> PROBLEM TO WORK ON:
Transcribe the lines from the start of the data below through the line with "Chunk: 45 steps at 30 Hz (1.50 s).", word for word and nothing more.
########
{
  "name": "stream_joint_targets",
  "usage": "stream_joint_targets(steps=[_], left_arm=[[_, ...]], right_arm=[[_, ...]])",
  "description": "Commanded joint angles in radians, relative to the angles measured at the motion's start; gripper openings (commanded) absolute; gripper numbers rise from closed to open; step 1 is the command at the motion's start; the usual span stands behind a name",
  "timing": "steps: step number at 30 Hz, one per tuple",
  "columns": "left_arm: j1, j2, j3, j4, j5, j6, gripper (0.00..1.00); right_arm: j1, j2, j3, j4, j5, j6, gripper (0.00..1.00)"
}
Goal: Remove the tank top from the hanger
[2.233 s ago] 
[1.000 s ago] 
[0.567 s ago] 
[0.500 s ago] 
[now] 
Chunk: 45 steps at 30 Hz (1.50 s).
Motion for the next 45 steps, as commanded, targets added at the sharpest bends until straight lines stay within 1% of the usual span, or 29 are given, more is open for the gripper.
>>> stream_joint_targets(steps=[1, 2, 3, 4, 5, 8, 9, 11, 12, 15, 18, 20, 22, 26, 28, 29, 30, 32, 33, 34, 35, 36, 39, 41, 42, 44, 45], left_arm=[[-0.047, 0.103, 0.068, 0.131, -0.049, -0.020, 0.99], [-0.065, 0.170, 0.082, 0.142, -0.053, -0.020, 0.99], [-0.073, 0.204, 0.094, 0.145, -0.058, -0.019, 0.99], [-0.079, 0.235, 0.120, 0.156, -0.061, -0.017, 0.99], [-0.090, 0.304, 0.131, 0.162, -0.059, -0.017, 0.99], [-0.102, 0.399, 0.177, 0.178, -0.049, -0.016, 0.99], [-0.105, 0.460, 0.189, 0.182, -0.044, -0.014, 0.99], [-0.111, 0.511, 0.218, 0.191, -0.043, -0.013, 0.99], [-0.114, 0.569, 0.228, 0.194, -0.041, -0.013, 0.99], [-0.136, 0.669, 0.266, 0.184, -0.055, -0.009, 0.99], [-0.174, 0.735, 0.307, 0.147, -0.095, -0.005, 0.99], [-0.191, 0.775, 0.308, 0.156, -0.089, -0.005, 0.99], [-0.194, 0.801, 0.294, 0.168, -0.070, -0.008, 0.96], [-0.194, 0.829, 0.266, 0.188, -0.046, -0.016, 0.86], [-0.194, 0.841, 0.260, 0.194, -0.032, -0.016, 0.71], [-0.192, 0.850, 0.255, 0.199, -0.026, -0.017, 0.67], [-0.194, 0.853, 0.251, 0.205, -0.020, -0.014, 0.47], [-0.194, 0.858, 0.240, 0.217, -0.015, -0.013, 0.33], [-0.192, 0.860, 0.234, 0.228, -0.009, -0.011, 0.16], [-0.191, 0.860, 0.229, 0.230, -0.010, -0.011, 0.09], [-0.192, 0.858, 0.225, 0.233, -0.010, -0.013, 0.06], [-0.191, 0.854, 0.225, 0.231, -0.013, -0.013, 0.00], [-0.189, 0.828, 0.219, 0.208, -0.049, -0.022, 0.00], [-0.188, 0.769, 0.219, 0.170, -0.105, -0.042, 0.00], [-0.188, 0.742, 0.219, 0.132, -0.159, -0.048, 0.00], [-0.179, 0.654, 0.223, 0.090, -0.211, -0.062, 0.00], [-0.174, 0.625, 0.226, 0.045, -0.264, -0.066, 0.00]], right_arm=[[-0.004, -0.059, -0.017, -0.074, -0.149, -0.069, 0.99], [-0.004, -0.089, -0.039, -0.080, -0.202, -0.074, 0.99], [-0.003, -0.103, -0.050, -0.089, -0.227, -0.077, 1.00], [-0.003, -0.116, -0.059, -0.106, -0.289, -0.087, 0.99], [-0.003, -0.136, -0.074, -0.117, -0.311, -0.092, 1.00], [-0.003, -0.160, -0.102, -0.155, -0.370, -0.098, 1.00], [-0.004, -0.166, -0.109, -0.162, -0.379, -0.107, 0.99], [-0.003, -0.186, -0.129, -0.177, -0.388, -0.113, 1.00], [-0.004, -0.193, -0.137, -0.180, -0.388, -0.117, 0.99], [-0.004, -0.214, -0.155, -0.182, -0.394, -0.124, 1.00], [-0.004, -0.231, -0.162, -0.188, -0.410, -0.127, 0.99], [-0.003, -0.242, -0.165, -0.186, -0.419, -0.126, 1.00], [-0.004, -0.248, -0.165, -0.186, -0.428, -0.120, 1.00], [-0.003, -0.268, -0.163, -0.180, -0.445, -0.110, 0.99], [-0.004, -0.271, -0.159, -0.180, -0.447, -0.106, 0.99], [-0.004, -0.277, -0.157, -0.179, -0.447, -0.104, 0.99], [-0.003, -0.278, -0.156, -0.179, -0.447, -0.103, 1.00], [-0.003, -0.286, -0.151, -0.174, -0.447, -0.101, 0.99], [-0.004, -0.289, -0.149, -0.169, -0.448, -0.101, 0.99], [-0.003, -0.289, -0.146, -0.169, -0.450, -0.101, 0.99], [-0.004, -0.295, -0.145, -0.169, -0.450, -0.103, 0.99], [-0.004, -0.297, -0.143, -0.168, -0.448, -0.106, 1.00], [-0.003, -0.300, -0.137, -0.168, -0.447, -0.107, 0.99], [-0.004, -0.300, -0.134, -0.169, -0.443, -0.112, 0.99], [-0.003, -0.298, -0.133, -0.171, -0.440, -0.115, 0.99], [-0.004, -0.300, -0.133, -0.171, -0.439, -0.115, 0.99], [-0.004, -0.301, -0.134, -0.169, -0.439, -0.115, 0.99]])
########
> ANSWER TO THIS TASK:
{
  "name": "stream_joint_targets",
  "usage": "stream_joint_targets(steps=[_], left_arm=[[_, ...]], right_arm=[[_, ...]])",
  "description": "Commanded joint angles in radians, relative to the angles measured at the motion's start; gripper openings (commanded) absolute; gripper numbers rise from closed to open; step 1 is the command at the motion's start; the usual span stands behind a name",
  "timing": "steps: step number at 30 Hz, one per tuple",
  "columns": "left_arm: j1, j2, j3, j4, j5, j6, gripper (0.00..1.00); right_arm: j1, j2, j3, j4, j5, j6, gripper (0.00..1.00)"
}
Goal: Remove the tank top from the hanger
[2.233 s ago] 
[1.000 s ago] 
[0.567 s ago] 
[0.500 s ago] 
[now] 
Chunk: 45 steps at 30 Hz (1.50 s).

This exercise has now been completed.